— BMW car fires in South Korea have convinced regulators with the Ministry of Land, Infrastructure and Transport to open another investigation into why vehicles are going up in flames.
Investigators want to determine why vehicles that were allegedly fixed during an exhaust gas recirculation (EGR) cooler recall caught fire.
In October 2018, BMW recalled about 1.6 million vehicles worldwide because of fire dangers related to the exhaust gas recirculation (EGR) coolers that leaked glycol.
BMW said the cooler modules were creating hot particles that could cause the intake manifolds to melt. The recall covered 2013-2018 models that could catch fire from soot deposits which caused the particles that melted the intake manifolds.
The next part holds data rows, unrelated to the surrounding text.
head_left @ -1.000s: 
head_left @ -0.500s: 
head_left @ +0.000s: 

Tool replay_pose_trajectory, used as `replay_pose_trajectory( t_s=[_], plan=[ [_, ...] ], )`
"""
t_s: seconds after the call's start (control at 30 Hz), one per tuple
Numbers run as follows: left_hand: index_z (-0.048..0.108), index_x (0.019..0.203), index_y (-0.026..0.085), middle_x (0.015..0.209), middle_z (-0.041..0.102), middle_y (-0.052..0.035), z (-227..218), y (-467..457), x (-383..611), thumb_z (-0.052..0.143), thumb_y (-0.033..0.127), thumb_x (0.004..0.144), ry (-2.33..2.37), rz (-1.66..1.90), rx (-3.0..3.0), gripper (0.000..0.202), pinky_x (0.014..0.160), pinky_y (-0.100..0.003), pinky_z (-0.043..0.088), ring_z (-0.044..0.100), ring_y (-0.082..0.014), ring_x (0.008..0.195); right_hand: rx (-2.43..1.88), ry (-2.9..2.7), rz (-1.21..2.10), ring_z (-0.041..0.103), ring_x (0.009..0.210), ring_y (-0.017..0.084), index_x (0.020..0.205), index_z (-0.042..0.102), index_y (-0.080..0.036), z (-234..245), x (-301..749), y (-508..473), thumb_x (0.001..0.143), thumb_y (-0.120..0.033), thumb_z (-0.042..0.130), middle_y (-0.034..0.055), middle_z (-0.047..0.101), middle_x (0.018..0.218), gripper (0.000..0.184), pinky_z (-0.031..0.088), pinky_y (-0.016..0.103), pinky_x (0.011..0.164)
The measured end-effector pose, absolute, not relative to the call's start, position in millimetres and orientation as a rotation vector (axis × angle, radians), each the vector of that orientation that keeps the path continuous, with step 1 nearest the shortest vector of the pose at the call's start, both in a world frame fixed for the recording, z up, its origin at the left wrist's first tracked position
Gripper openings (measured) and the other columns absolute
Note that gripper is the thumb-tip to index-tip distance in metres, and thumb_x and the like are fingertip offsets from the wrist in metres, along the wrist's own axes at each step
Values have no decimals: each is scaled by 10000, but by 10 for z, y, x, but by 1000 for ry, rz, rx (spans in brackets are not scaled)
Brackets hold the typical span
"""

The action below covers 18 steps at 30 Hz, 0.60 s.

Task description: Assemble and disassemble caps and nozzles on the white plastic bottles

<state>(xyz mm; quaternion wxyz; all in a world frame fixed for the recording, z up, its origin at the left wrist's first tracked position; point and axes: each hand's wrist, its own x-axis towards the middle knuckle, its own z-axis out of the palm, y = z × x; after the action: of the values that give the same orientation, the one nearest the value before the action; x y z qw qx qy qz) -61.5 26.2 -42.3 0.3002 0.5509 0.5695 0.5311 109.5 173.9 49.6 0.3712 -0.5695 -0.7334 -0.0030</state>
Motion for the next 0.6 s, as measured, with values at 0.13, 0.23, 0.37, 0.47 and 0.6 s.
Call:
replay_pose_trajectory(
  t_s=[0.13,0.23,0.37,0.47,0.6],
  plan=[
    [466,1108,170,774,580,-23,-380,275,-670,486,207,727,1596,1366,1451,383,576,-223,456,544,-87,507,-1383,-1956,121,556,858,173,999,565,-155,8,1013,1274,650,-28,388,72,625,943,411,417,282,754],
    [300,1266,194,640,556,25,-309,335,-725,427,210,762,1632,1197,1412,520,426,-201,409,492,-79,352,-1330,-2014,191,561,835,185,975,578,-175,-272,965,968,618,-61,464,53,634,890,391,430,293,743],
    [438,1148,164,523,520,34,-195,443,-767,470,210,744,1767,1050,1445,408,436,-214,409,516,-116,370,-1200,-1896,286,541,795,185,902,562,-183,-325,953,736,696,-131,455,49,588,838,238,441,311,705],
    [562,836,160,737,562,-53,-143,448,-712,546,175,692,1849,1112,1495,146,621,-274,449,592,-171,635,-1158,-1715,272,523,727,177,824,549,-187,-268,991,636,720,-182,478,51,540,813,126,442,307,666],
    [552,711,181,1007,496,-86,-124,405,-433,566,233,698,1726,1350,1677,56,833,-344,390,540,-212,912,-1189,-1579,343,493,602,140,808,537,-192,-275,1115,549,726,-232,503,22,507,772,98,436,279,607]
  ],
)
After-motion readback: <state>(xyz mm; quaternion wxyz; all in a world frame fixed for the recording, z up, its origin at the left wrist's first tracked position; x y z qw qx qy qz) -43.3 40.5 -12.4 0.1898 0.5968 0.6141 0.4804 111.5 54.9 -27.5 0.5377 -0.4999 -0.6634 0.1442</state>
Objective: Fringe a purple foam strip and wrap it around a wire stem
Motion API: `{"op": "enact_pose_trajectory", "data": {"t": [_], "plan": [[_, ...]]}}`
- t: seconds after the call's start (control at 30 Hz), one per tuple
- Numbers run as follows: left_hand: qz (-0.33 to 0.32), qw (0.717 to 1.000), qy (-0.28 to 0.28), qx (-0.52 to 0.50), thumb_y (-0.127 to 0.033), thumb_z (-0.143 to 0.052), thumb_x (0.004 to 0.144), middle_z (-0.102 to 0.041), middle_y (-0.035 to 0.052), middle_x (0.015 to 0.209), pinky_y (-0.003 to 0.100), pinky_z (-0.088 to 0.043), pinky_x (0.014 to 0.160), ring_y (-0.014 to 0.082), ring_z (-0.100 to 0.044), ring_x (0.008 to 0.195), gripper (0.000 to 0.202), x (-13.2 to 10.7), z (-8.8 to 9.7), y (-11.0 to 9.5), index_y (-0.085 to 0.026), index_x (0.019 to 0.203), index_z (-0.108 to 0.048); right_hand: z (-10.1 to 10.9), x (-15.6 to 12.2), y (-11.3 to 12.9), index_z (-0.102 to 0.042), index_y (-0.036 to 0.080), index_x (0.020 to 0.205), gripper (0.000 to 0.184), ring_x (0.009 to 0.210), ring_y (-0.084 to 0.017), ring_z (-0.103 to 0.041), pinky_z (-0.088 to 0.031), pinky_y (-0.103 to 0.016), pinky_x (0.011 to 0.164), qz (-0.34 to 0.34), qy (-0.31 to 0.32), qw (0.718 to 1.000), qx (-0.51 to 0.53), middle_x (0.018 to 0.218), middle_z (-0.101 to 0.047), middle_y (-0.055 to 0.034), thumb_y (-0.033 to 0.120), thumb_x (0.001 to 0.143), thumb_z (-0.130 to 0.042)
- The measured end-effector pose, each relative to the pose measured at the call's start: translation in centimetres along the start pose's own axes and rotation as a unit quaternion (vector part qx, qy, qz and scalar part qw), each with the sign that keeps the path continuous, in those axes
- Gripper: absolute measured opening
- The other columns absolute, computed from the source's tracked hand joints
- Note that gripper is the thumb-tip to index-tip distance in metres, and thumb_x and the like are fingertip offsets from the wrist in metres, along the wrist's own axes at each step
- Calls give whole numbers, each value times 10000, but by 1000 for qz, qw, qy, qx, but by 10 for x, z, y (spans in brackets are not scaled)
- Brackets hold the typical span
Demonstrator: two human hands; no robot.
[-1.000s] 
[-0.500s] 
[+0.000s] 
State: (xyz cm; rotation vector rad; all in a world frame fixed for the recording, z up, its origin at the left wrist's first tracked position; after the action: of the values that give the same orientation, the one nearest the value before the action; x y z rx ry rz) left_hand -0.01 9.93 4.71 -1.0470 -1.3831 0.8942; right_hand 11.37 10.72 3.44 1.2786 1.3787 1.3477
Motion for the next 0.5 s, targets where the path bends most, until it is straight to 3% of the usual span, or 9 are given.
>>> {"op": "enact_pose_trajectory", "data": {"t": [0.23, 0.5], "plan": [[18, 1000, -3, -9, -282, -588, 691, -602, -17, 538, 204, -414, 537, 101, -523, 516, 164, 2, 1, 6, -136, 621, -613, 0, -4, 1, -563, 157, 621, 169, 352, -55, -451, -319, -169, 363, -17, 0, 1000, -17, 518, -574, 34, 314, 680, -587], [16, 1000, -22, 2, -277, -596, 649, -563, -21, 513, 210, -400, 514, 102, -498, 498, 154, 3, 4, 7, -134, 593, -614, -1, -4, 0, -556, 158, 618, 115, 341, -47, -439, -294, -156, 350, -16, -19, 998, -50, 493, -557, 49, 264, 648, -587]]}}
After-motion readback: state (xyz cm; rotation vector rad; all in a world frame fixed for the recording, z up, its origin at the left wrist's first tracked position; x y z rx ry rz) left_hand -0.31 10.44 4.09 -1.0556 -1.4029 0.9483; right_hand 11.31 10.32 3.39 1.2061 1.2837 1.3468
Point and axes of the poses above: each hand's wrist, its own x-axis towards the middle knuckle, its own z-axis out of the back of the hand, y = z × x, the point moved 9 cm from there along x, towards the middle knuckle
South Korean regulators were so worried about the risk of fires that certain BMW models were banned from the roads after reports of about 40 EGR cooler fires.
BMW owners claim they believed their vehicles were safe because the EGR modules were checked by dealerships and faulty engine intake manifolds were replaced during the 2018 recall.
Korean investigators, however, are curious why three of the recalled vehicles caught fire after recall repairs were performed. Those three fires occurred in a BMW 640d, BMW 525d and a BMW 320d.
South Korean officials determined the BMW 320d suffered from problems in the exhaust system, the 640d had a history of being under water and the 525d had a bad diesel particulate filter.
A BMW 328i and a BMW 5GT also caught fire and weren't included in the EGR recall, but investigators haven't determined why the vehicles burned.
Korean regulators say all the vehicles will be checked for leaks from the EGR modules to determine if the recall repairs were adequate and if the automaker should be penalized.
BMW was fined in December 2018 by South Korea after officials decided the automaker tried to conceal problems with the exhaust gas recirculation systems.
The nearly $10 million fine was issued following about 40 engine fires in South Korea in 2018. EGR coolant leaks and defective valves were blamed for the fires, and regulators found BMW allegedly knew about the problems since at least 2015.